What does the Stupak abortion funding deal really mean? Comments are starting to come in from across the political spectrum and -- no surprise! -- there are sharply different perspectives being voiced.
Former Vt. Governor and National Democratic Chair Howard Dean, speaking on MSNBC just after Stupak's press conference, said the President's executive order will only reaffirm what is already in the Senate health reform bill -- that no federal funds can be used for abortions or abortion coverage. So, Dean said, "this is more of a fig leaf."
Rep. Lois Capps, a California Democrat who had authored the Capps amendment -- an attempt to restate the Hyde amendment restrictions in the health reform bill that was discarded after anti-choice Dems said it didn't go far enough -- was reported to be satisfied with the executive order agreement. The Hill reported that Capps was pleased to be "getting to the end" of the fighting over abortion in the drive to enact health reform. "I'm thankful that we are to the point that we can now concentrate on healthcare reform and we're ready to take a vote."
Cecile Richards, head of Planned Parenthood Federation of America expressed disappointment, stating "“We regret that a pro-choice president of a pro-choice nation was forced to sign an Executive Order that further codifies the proposed anti-choice language in the health care reform bill, originally proposed by Senator Ben Nelson of Nebraska. What the president’s executive order did not do is include the complete and total ban on private health insurance coverage for abortion that Congressman Bart Stupak (D–MI) had insisted upon.
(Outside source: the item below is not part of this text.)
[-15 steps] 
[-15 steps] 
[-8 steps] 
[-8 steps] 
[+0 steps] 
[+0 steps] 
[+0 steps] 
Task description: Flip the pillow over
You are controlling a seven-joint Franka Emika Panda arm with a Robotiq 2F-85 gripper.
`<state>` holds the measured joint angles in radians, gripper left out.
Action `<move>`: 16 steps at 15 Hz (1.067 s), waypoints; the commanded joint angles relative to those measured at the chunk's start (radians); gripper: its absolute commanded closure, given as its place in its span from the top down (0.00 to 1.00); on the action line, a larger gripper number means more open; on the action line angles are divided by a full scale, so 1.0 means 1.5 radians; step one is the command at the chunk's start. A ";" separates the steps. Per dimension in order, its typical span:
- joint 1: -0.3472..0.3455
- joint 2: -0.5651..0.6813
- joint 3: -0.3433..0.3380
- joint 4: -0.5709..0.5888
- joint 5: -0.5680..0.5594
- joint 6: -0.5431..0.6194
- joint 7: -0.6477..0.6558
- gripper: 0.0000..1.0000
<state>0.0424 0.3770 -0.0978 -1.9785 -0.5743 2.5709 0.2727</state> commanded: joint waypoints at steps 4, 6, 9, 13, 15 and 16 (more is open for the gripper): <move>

So while we regret that this proposed Executive Order has given the imprimatur of the president to Senator Nelson’s language, we are grateful that it does not include the Stupak abortion ban.“
The National Organization for Women was more critical, opening its statement by expressing anger at the President's action: "The National Organization for Women is incensed that President Barack Obama agreed today to issue an executive order designed to appease a handful of anti-choice Democrats who have held up health care reform in an effort to restrict women's access to abortion. Through this order, the president has announced he will lend the weight of his office and the entire executive branch to the anti-abortion measures included in the Senate bill, which the House is now prepared to pass." You can read NOW's full statement here.
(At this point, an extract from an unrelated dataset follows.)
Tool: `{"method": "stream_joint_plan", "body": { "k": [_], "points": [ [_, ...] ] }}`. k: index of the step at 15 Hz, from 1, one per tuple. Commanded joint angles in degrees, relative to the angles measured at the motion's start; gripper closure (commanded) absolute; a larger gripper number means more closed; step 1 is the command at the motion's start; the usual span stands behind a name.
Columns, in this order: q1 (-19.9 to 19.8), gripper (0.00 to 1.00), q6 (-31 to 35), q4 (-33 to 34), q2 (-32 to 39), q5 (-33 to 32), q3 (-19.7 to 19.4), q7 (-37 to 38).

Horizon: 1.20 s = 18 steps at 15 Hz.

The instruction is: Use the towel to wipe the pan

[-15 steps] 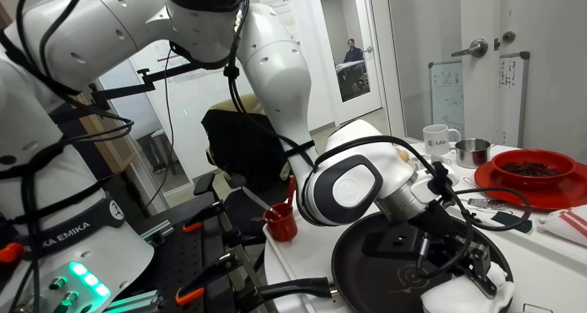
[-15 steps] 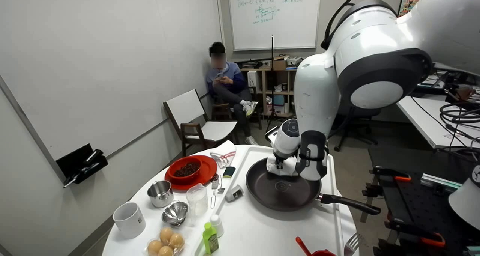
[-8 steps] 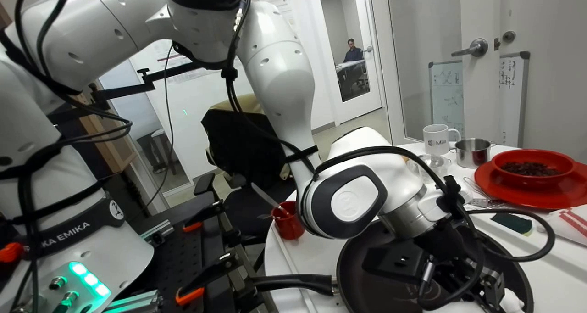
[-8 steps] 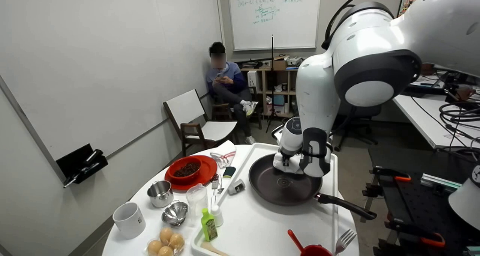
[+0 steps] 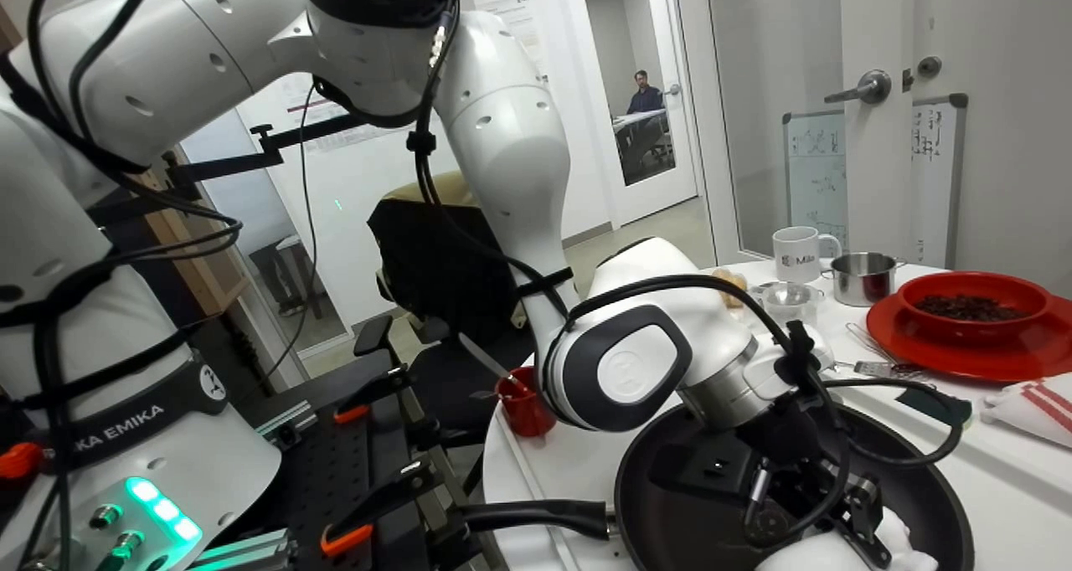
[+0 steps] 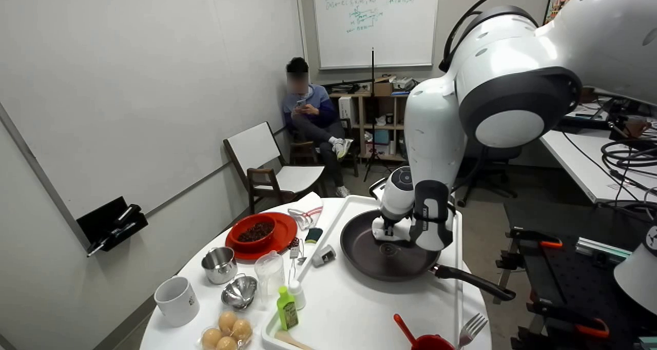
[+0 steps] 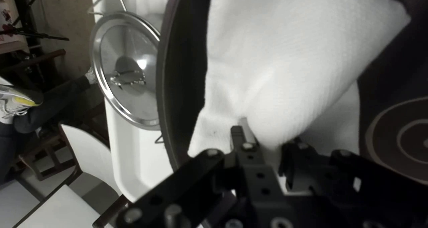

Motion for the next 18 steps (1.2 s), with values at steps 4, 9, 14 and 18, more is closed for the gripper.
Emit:
{"method": "stream_joint_plan", "body": {
  "k": [4,9,14,18],
  "points": [
    [2.47,0.92,2.71,-0.07,-0.15,2.6,0.05,0.73],
    [5.08,0.92,1.49,3.29,0.78,4.91,-0.57,1.2],
    [7.48,0.92,1.7,3.28,1.78,6.16,-0.54,1.18],
    [9.18,0.92,1.7,2.93,2.34,6.27,-0.25,1.06]
  ]
}}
NARAL Pro-choice America was also critical. “On a day when Americans are expected to see passage of legislation that will make health care more affordable for more than 30 million citizens, it is deeply disappointing that Bart Stupak and other anti-choice politicians would demand the restatement of the Hyde amendment, a discriminatory law that blocks low-income women from receiving full reproductive-health care," NARAL president Nancy Keenan said in a statement
Keenan said that the Hyde Amendment should be repealed, not reaffirmed. "Today’s action is a stark reminder of why we must repeal this unfair and insulting policy," Keenan said. "Achieving this goal means increasing the number of lawmakers in Congress who share our pro-choice values. Otherwise, we will continue to see women’s reproductive rights used as a bargaining chip.”
By contrast, top Republican leaders in the House disparaged and dismissed Stupak's agreement with the Presidentas having little or no effect. "The law of the land trumps any Executive Order, which can be reversed or altered at the stroke of a pen by this or any subsequent President without any congressional approval or notice," House Minority Leader John Boehner (R-Ohio) said in a statement. "Moreover, while an Executive Order can direct members of the executive branch, it cannot direct the private sector."
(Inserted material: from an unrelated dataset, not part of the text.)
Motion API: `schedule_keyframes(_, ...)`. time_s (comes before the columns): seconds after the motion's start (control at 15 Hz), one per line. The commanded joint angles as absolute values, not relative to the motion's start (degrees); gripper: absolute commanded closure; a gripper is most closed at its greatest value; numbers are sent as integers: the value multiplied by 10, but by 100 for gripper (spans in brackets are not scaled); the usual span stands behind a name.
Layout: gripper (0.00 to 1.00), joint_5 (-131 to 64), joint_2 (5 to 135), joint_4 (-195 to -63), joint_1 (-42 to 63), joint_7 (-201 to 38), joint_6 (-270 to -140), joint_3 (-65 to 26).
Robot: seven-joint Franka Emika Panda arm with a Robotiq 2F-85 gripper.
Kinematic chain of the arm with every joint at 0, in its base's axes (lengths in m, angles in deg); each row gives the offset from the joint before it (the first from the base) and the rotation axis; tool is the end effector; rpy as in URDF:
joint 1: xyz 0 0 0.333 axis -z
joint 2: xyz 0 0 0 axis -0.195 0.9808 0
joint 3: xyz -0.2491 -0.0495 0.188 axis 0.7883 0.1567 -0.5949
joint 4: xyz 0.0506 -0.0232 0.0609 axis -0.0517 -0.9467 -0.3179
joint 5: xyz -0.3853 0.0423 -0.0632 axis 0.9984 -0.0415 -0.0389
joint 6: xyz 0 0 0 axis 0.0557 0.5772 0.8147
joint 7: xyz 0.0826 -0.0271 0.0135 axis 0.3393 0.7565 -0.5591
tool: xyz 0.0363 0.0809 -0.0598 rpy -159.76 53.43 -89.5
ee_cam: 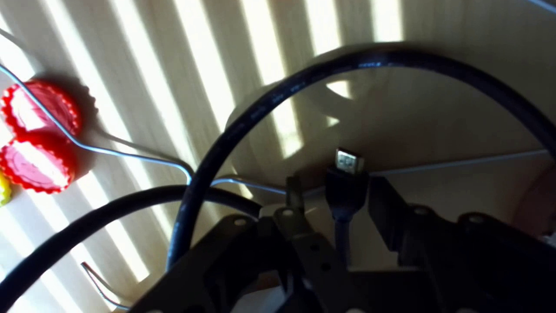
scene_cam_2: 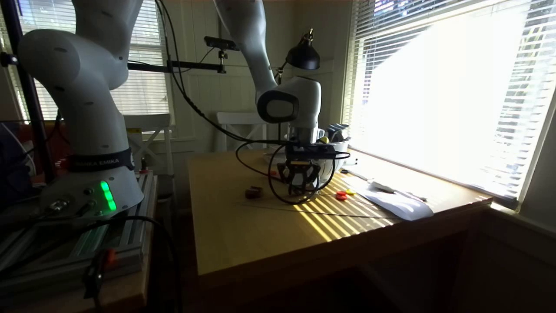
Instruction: Untangle the cable
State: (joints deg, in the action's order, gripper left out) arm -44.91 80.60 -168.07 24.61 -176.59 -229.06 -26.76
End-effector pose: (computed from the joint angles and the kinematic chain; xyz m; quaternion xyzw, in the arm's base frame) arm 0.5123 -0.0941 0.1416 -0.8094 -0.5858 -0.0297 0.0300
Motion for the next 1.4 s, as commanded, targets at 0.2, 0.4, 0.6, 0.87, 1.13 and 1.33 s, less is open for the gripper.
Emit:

And later on the floor of the House, Representative Sensenbrenner made the claim that the Executive Order will have no force and no effect – arguing (falsely) that the Senate bill weakens the Hyde Amendment, and that an Executive Order can’t override legislation that has been signed into law. Sensenbrenner's comments came immediately after, and disputed, a colloquy between Rep. Stupak and Rep. Henry Waxman in which they agreed that President Obama's Executive Order states that health reform legislation does not weaken, or expand, the Hyde Amendment. According to Rep. Henry Waxman, who is solidly pro-choice, the Executive Order is "Hyde, nothing more and nothing less".